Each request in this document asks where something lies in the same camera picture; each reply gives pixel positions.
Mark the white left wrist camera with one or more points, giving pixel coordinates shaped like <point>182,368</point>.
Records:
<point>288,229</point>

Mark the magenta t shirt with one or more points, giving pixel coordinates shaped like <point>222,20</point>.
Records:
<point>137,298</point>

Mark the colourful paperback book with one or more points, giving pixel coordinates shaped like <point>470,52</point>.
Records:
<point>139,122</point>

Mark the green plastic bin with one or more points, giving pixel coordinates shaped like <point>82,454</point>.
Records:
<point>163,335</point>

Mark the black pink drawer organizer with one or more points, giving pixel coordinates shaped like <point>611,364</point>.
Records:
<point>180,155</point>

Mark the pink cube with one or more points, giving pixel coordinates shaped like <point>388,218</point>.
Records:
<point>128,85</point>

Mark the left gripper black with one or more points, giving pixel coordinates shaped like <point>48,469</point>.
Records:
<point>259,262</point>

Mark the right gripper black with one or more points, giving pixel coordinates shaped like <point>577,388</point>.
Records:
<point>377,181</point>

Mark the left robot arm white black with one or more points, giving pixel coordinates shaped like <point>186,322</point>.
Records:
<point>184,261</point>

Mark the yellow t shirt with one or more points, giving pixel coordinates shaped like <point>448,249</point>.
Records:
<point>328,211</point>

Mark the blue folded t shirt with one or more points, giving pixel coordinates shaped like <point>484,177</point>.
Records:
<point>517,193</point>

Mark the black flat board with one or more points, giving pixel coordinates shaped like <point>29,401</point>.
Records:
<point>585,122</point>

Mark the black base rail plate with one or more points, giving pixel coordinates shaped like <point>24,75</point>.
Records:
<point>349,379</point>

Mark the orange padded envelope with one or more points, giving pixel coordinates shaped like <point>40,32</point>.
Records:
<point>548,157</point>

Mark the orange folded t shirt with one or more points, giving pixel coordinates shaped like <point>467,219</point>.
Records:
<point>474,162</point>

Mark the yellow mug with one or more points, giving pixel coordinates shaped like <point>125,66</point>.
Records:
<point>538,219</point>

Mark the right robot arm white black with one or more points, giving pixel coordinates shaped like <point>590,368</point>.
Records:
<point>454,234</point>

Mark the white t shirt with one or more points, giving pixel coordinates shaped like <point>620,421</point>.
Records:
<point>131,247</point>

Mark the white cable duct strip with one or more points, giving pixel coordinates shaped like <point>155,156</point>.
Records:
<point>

==================================================

**The task:** The answer consists of every line above in which the word "pink" occurs.

**Written answer:**
Mark the black pink drawer organizer with one or more points, giving pixel coordinates shaped like <point>611,364</point>.
Mark the pink cube with one or more points, giving pixel coordinates shaped like <point>388,218</point>.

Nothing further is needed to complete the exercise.